大興寺の関連資料の翻刻『山州名跡誌』巻四

先日に続き今回は坂内直頼(白慧)撰『山州名跡志』正徳元年(1711)の記述を取り上げる。
『山州名跡志』は元禄年間(1688〜1704)に実地踏査を行い、神社・仏閣・名所旧跡の由来、縁起等を記したものである。当時の現状と古書の記載との相違を考証した結果が、随所に取り入れられている山城国研究の基本書だそうだ。

〇霊芝山大興寺 在迎称寺西 門南向 堂 宗旨 禅 本尊 藥師佛坐像三尺五寸 作 運慶 十二神立像三尺計 同作

〇霊芝山大興寺 迎称寺の西に在り。門は南向き。堂は同じ。宗旨は禅。本尊は藥師佛坐像三尺五寸 作は運慶。十二神立像三尺ばかり同作。

當寺ハ後鳥羽院勅願御建立ノ所也。佛師運慶ニ命ジ玉テ叡山中堂ノ藥師佛ヲ摸シテ令作玉フ處也。又御寄附ノ佛舎利ヲ安置ス。中比足利尊氏公當寺本尊ヲ信敬シ玉ヘリ。依御繁書。家臣師直ガ狀等今猶アリ。異國關羽將軍像アリ。是ハ尊氏公ノ軍神ニシして霊夢ヲ感得シ迎ラルヽ處也。當寺昔ハ伽藍魏々トシテ洛陽上立賣堀河西ニアリ。今尚號芝薬師町。其後京極今出川ノ南ニ移リ元禄五年炎上ノ後此地ニ移ス。

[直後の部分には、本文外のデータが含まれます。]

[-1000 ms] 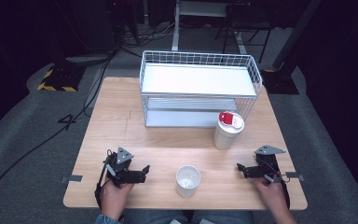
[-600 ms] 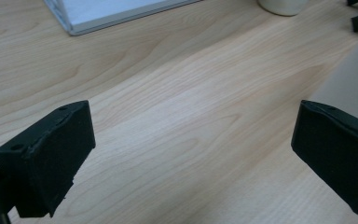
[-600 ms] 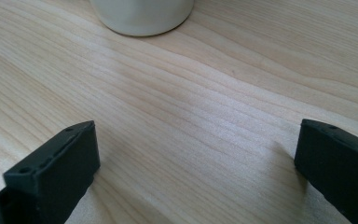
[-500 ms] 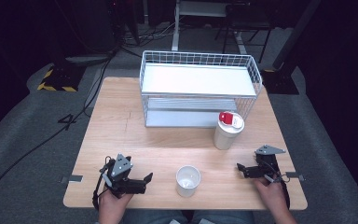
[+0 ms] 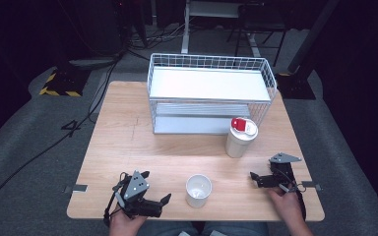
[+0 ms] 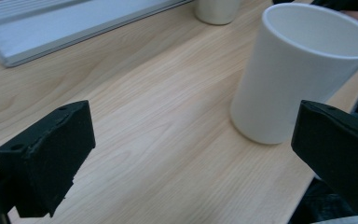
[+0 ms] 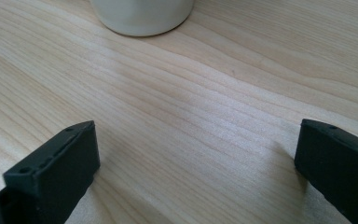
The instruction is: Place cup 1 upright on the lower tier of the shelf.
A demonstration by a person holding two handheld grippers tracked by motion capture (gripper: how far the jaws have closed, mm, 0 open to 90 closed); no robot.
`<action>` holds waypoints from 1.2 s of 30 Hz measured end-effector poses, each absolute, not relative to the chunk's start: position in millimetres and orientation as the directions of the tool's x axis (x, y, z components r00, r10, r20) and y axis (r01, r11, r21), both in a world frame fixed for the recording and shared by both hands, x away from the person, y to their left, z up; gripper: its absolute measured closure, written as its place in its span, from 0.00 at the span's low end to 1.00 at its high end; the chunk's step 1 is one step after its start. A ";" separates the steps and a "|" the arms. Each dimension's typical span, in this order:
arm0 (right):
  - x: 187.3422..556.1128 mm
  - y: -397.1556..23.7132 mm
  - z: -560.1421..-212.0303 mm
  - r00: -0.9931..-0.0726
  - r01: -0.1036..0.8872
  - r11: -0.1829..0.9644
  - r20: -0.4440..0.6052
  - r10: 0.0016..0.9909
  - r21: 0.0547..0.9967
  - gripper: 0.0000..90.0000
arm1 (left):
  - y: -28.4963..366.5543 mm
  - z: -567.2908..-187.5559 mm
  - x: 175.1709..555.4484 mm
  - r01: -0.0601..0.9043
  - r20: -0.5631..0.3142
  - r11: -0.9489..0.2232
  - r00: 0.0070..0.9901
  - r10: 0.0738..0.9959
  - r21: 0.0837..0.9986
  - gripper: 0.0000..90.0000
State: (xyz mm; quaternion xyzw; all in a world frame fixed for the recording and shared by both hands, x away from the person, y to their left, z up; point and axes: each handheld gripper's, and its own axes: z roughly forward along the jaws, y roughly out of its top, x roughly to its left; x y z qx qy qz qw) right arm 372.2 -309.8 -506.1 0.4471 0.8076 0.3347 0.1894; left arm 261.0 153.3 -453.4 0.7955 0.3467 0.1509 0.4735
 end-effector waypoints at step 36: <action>372.1 -309.1 -506.1 -0.523 0.597 0.373 -0.008 0.852 0.710 0.00 | 83.6 -479.0 277.7 0.355 -0.148 -0.358 0.858 0.492 0.864 0.01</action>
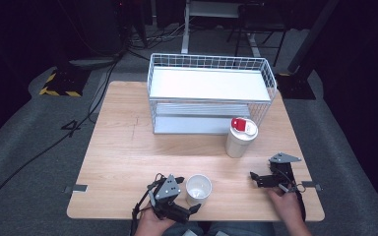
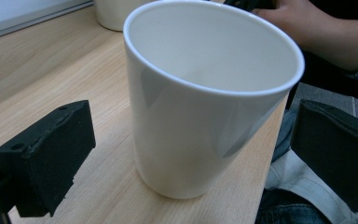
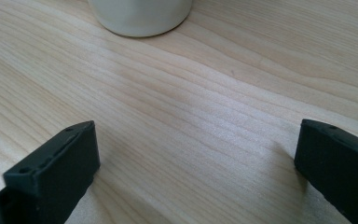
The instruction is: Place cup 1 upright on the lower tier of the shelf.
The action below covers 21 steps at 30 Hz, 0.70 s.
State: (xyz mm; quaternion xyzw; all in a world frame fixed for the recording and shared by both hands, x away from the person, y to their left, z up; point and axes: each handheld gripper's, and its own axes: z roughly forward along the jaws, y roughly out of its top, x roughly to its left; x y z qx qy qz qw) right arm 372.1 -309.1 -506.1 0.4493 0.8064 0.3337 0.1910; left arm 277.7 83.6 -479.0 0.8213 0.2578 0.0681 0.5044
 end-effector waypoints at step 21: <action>371.7 -308.9 -506.1 -0.519 0.599 0.371 -0.008 0.854 0.710 0.00 | 65.8 -492.4 285.5 0.379 -0.150 -0.414 0.860 0.487 0.828 0.19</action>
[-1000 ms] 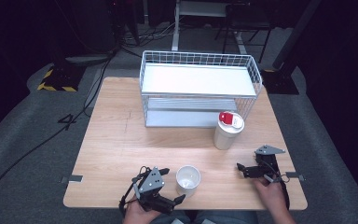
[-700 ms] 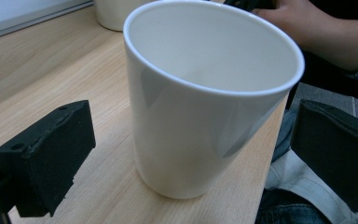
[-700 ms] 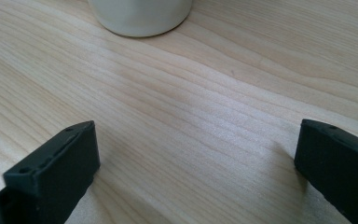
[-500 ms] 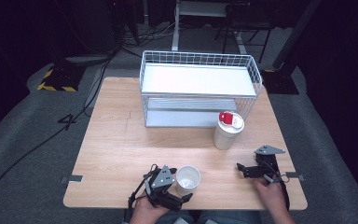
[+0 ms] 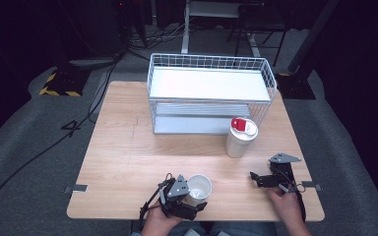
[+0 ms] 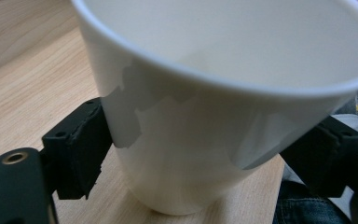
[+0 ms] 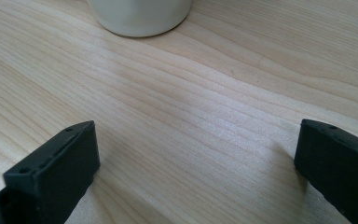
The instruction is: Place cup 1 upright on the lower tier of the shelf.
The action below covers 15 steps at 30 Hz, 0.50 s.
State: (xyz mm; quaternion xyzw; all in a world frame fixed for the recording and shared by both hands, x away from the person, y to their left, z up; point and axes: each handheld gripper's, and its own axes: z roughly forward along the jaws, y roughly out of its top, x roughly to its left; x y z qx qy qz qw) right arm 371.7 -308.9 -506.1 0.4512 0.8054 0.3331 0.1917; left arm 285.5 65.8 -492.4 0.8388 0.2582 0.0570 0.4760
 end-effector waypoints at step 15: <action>371.7 -308.9 -506.1 -0.519 0.599 0.371 -0.008 0.855 0.710 0.00 | 66.4 -490.5 283.0 0.352 -0.115 -0.416 0.860 0.497 0.838 0.24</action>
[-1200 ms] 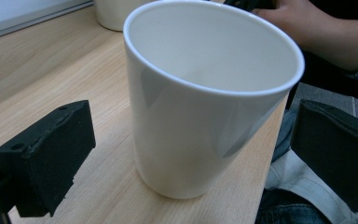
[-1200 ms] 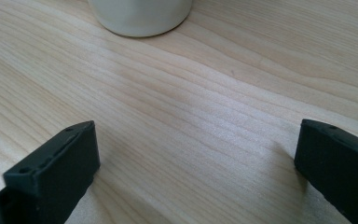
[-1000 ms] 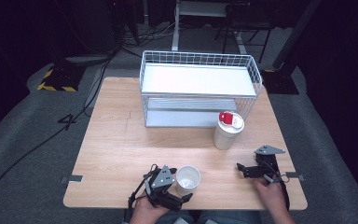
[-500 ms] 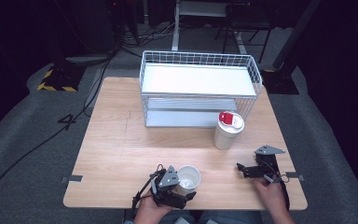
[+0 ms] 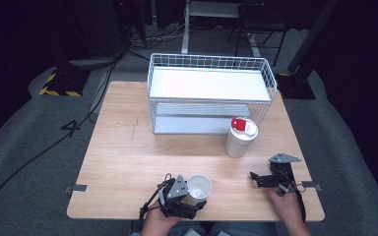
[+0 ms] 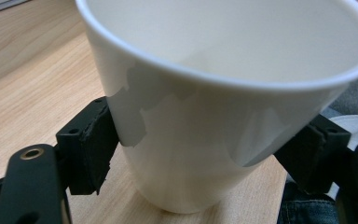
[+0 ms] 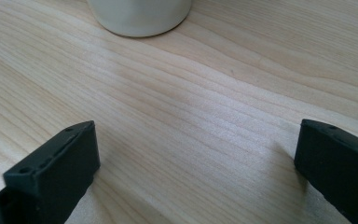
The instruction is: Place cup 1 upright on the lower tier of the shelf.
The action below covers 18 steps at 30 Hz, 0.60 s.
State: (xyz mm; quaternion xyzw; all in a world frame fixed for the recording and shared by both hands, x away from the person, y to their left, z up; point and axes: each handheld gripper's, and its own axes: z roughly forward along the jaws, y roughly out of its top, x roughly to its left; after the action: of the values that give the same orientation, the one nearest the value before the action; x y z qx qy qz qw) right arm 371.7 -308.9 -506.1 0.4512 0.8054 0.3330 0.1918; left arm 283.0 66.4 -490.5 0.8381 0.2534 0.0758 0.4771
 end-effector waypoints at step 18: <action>371.4 -308.6 -506.1 -0.517 0.599 0.370 -0.010 0.856 0.710 0.00 | 66.9 -479.6 280.9 0.328 -0.070 -0.433 0.856 0.513 0.839 0.25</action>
State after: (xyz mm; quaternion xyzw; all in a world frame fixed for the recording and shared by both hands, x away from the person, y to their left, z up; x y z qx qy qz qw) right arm 371.4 -308.6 -506.1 0.4521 0.8048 0.3327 0.1930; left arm 280.9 66.9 -479.6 0.8408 0.2502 0.0981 0.4700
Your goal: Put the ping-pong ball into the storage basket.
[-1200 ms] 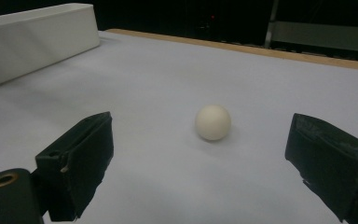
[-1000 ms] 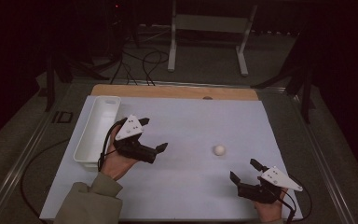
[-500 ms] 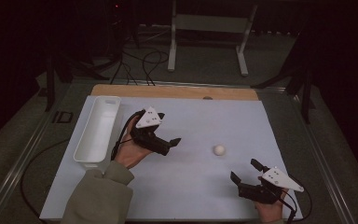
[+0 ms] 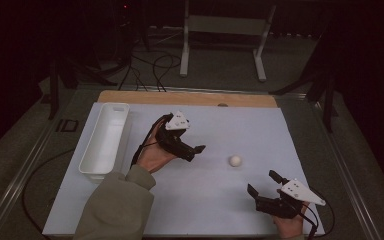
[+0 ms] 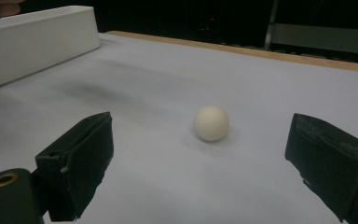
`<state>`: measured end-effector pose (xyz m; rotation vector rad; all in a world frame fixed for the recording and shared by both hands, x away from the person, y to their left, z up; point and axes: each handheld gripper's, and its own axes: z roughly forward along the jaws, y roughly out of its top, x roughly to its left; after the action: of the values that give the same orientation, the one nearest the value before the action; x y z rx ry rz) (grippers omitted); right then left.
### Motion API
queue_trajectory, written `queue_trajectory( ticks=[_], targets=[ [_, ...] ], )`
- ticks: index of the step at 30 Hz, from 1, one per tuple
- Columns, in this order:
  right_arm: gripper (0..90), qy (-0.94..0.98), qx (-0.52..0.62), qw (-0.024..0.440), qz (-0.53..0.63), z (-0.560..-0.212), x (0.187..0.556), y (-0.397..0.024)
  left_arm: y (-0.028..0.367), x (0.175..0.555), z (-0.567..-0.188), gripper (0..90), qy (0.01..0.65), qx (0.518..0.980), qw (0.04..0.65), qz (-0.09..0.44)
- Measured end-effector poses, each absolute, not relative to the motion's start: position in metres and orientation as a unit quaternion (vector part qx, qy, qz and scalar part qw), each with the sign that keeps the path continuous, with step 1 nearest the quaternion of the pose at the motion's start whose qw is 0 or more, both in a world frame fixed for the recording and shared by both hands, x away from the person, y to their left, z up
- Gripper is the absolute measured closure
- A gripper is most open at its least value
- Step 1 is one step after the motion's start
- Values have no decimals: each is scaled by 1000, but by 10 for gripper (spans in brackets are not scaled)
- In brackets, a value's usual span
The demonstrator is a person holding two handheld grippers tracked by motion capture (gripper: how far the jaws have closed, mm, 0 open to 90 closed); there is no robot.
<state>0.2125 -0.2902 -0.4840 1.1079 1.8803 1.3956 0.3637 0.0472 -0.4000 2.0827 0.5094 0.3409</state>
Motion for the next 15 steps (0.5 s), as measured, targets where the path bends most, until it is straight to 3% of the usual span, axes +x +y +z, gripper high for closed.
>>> queue_trajectory(
  ticks=[15],
  targets=[
    [75,703,409,268,517,-486,215,-287,13,381,-405,0,195,868,438,127]
  ],
)
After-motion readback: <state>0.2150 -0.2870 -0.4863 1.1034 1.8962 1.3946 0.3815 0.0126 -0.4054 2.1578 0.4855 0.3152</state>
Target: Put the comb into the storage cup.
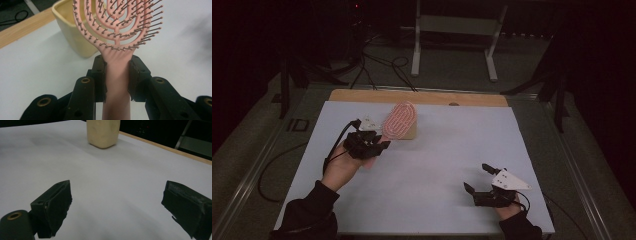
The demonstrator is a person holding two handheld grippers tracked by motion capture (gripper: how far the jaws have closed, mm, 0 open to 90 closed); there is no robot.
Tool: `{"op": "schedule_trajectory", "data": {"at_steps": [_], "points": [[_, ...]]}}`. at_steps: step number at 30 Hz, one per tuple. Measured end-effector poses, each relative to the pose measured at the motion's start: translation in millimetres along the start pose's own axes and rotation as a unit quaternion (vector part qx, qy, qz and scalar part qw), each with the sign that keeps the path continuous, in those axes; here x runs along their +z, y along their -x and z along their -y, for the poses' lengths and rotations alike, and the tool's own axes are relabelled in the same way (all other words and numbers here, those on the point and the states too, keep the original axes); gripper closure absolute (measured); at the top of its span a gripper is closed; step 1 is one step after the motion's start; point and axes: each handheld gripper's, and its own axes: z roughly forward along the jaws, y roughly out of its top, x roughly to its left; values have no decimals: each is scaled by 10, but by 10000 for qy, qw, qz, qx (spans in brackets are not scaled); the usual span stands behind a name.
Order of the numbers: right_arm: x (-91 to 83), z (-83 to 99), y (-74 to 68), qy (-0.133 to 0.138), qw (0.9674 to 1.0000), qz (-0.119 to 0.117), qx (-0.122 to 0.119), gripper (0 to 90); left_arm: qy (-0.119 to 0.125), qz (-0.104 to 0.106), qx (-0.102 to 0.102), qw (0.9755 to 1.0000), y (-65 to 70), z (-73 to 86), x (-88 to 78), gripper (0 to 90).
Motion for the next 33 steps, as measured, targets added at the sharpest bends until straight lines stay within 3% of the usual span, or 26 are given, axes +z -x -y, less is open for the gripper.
{"op": "schedule_trajectory", "data": {"at_steps": [9, 11, 17, 23, 33], "points": [[1, -2, 0, 5, 10000, 3, -15, 87, 284, -103, -48, 9995, -44, -173, -1, 701], [0, -3, -1, 9, 10000, 2, -21, 86, 369, -41, -96, 9993, -66, -210, 5, 701], [0, -3, 1, 12, 10000, 1, -15, 86, 595, -263, -239, 9976, -125, -324, 40, 701], [2, 1, 2, 7, 10000, -9, -9, 87, 722, -249, -349, 9965, -197, -449, 99, 701], [1, 4, 4, -10, 10000, -14, -11, 86, 1127, -228, -548, 9919, -281, -544, 245, 701]]}}
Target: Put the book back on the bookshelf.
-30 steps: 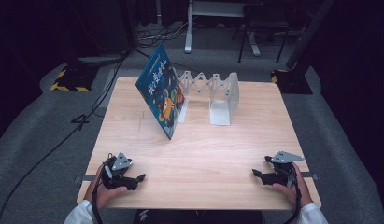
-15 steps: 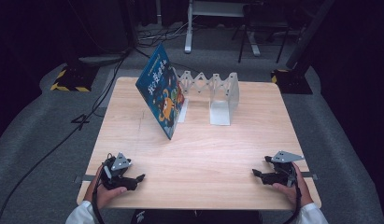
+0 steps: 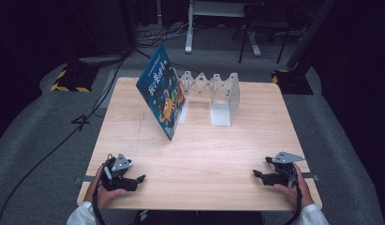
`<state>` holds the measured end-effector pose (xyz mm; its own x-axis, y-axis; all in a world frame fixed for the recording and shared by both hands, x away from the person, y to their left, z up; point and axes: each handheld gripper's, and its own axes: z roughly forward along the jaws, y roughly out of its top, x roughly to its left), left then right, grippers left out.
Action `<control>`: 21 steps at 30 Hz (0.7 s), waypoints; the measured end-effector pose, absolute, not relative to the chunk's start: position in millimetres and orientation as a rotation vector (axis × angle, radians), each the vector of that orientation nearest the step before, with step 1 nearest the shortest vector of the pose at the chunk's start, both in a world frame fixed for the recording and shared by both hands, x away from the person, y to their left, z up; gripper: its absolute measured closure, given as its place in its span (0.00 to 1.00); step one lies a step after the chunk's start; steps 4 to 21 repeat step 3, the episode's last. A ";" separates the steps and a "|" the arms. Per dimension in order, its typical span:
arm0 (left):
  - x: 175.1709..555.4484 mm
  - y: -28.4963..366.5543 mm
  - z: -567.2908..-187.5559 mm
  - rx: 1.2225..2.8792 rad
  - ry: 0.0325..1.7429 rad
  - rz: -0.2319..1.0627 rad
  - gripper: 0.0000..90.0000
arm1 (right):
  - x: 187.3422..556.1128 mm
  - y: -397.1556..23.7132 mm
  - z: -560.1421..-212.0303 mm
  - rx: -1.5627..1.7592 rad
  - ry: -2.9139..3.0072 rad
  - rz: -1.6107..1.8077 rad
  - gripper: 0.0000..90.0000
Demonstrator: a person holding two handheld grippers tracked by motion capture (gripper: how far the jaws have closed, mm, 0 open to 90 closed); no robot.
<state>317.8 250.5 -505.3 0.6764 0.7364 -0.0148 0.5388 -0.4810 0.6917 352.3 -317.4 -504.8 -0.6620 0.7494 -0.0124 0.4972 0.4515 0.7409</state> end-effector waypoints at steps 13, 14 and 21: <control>317.7 250.4 -505.3 2.204 0.976 0.373 0.18 | 352.3 -317.4 -504.8 1.059 2.368 1.042 0.21; 317.7 250.4 -505.3 2.204 0.976 0.373 0.18 | 352.3 -317.4 -504.8 1.059 2.368 1.042 0.21; 317.7 250.4 -505.3 2.204 0.976 0.373 0.18 | 352.3 -317.4 -504.8 1.059 2.368 1.042 0.21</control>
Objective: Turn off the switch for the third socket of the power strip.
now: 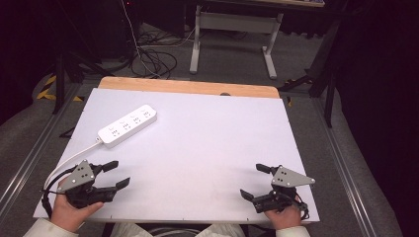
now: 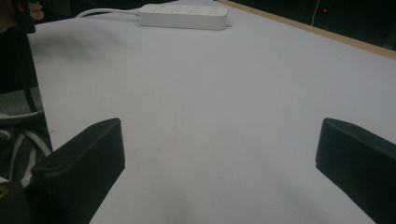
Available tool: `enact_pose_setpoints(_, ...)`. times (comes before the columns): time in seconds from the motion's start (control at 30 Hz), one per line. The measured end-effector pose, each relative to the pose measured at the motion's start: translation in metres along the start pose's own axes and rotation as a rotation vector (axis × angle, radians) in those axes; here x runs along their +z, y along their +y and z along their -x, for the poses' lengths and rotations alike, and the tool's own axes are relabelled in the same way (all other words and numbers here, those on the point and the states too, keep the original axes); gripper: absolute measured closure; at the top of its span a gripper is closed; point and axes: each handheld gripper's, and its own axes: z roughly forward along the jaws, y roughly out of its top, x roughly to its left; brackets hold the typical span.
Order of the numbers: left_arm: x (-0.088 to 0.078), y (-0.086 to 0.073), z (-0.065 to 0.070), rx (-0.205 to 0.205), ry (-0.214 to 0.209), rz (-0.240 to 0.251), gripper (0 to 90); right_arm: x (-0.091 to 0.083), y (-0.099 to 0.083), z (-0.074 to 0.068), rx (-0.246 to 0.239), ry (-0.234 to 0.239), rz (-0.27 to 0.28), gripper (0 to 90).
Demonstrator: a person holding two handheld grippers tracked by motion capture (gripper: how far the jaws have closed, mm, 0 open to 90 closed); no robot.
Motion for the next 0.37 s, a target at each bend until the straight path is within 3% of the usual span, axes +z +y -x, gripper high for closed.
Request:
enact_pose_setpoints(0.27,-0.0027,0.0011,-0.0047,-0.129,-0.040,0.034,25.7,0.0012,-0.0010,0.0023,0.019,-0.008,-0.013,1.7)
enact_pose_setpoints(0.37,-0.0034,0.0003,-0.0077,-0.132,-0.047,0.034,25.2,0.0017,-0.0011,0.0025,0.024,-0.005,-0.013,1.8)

当寺は後鳥羽院勅願御建立のところなり。佛師運慶に命じ玉て、(比)叡山中堂の藥師佛を摸書(鎌倉・室町幕府の執権・管領が将軍の意を奉じて出した形式の文書)に拠りて、家臣の高 師直が状等、今猶あり。異国の関羽将軍の像あり。これは尊氏公の軍神にして霊夢を感得し迎らるるところなり。当寺昔は伽藍魏々として洛陽上 立売・堀河の西にあり。今尚芝薬師町と号す。其の後、京極今出川の南に移り元禄五年(1692)炎上の後、この地に移す。